Some resellers have also taken advantage of the situation by snatching up the product from retailers whenever it is available and then selling it on Amazon for triple the price. I don’t think this technically counts as inflation in the government statistics, but obviously it amounts to the same thing.

Would raising prices be a better approach? Again, I think the answer to this question is not necessarily obvious. For a product like this, which is not essential and for which there are many competitors, you’d ideally want to ration excess demand by allocating scarce supplies to those who want the product the most.

When you use price increases to ration excess demand, what you end up doing is allocating the scarce supplies to people based on an index of their ability to pay and desire for the product. In societies with more equal distributions of income, desire for the product makes up a bigger part of that index. In societies with less equal distributions of income, desire for the product makes up a smaller part of that index. We of course live in a highly unequal society, meaning that price-rationing will be far less welfare-maximizing in the sense of allocating scarce goods to those who enjoy them the most than in a highly equal society.

Still, it seems hard to imagine that for a product like this that it is better to have the product frequently sold out, hoarded, and marked up by resellers than to simply increase the price, even if doing so means you have “inflation.”

Update One: Today, at Costco, I noticed that for the first time in a long time, the Fairlife shakes were available for sale. And, for the first time, there was a 36-bottle purchasing limit. This means that Fairlife has adopted the second non-price-based strategy for managing excess demand that I mentioned in my blockquote above: limiting order size. I tried to purchase more than 36 bottles to see if the limit was enforced and the cash register threw up an error indicating that I could not purchase more than 36 bottles. I asked the cashier why the change and she told me that too many people were “overbuying” it.

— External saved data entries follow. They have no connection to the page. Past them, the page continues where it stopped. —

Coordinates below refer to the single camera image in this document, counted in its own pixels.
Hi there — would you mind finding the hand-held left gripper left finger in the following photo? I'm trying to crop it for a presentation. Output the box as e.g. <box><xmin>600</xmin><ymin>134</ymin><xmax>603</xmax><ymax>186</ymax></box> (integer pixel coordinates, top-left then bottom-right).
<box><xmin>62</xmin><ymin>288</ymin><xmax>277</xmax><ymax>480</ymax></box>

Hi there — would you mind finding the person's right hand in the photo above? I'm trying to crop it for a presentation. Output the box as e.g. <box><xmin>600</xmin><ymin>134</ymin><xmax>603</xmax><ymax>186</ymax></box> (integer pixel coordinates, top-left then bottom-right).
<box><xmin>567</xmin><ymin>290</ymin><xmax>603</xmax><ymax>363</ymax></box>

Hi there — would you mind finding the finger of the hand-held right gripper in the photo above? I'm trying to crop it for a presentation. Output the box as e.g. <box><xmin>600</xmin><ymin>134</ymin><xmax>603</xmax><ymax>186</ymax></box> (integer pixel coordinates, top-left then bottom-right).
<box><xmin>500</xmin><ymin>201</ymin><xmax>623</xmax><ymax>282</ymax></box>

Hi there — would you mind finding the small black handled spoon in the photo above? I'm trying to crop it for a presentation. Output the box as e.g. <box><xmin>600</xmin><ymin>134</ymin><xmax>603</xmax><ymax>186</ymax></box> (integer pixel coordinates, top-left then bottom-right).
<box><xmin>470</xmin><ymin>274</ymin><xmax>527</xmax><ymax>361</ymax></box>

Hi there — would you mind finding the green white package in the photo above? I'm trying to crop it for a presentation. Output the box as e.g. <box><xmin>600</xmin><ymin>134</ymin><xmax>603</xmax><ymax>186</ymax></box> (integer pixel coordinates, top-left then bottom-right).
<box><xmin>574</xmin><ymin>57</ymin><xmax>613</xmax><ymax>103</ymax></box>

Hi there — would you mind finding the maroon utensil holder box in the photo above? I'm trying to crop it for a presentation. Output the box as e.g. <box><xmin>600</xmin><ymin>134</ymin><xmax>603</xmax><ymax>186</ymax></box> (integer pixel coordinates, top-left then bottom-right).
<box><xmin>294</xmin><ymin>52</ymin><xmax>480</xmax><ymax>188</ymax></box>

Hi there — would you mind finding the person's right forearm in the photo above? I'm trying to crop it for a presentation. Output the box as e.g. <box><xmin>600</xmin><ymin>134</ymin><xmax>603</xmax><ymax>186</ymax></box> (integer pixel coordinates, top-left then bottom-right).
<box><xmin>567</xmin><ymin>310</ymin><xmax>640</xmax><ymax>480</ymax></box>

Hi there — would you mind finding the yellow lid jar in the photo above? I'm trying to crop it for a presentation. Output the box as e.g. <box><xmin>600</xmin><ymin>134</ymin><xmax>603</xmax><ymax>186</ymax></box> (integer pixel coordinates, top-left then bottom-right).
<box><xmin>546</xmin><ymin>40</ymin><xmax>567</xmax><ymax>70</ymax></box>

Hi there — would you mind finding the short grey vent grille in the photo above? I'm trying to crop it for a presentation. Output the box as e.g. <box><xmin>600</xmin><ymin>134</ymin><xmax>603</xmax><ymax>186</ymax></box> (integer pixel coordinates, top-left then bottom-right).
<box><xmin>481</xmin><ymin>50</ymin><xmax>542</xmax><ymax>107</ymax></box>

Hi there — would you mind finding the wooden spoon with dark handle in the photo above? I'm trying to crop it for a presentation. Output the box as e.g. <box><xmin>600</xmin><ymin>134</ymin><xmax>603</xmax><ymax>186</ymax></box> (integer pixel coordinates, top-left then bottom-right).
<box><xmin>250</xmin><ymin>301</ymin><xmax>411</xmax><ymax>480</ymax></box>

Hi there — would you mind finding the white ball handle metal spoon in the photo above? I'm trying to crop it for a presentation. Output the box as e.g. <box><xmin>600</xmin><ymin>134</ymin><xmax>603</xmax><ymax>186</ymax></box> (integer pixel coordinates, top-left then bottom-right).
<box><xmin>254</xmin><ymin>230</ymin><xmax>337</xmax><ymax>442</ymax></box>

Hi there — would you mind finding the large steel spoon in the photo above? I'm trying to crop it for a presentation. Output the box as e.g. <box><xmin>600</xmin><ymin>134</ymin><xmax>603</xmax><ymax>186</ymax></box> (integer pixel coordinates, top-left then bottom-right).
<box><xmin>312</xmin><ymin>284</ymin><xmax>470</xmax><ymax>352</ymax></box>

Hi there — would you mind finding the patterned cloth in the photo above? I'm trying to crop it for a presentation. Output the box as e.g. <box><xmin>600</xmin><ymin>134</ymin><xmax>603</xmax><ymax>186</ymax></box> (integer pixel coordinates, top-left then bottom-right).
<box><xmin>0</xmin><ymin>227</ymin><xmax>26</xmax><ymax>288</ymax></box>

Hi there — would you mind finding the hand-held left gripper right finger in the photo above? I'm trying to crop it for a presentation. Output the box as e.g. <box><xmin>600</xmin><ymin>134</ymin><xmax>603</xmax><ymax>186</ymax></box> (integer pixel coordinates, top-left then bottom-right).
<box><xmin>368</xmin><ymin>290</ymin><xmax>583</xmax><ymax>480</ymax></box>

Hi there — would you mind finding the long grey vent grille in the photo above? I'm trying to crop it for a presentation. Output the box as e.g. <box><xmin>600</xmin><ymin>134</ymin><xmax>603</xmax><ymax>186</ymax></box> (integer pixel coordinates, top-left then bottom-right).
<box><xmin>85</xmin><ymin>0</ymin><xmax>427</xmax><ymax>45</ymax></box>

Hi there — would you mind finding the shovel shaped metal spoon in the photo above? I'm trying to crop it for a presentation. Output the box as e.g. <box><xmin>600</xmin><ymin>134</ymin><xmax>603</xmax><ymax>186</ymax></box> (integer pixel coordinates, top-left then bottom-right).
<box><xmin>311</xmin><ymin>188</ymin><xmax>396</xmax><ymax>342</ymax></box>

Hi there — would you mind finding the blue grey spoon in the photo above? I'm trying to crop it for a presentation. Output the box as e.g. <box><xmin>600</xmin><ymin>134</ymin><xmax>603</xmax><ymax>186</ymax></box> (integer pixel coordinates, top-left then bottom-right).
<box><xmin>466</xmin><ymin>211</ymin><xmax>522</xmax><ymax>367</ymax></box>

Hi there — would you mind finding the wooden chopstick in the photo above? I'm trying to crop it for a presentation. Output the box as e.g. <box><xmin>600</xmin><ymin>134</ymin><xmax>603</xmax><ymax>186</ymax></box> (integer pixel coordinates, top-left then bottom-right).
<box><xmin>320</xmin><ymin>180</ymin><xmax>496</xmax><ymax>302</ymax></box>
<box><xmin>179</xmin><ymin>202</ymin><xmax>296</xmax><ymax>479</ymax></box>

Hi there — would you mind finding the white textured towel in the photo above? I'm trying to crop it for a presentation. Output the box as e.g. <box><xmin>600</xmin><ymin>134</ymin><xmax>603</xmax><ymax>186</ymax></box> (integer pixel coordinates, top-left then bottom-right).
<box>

So, this change was presumably made in response to the hoarding and reselling problems they are having. Limiting order size like this rations out a small amount of the product to a larger group of people. The fact that the product was actually on the shelf indicates that it is at least somewhat effective, though I wonder how hard it would be to simply buy 36 bottles over and over again. We shall see.

Update Two: Fairlife announced on May 11, 2023 that it is building a new giant manufacturing plant to increase the supply of its products.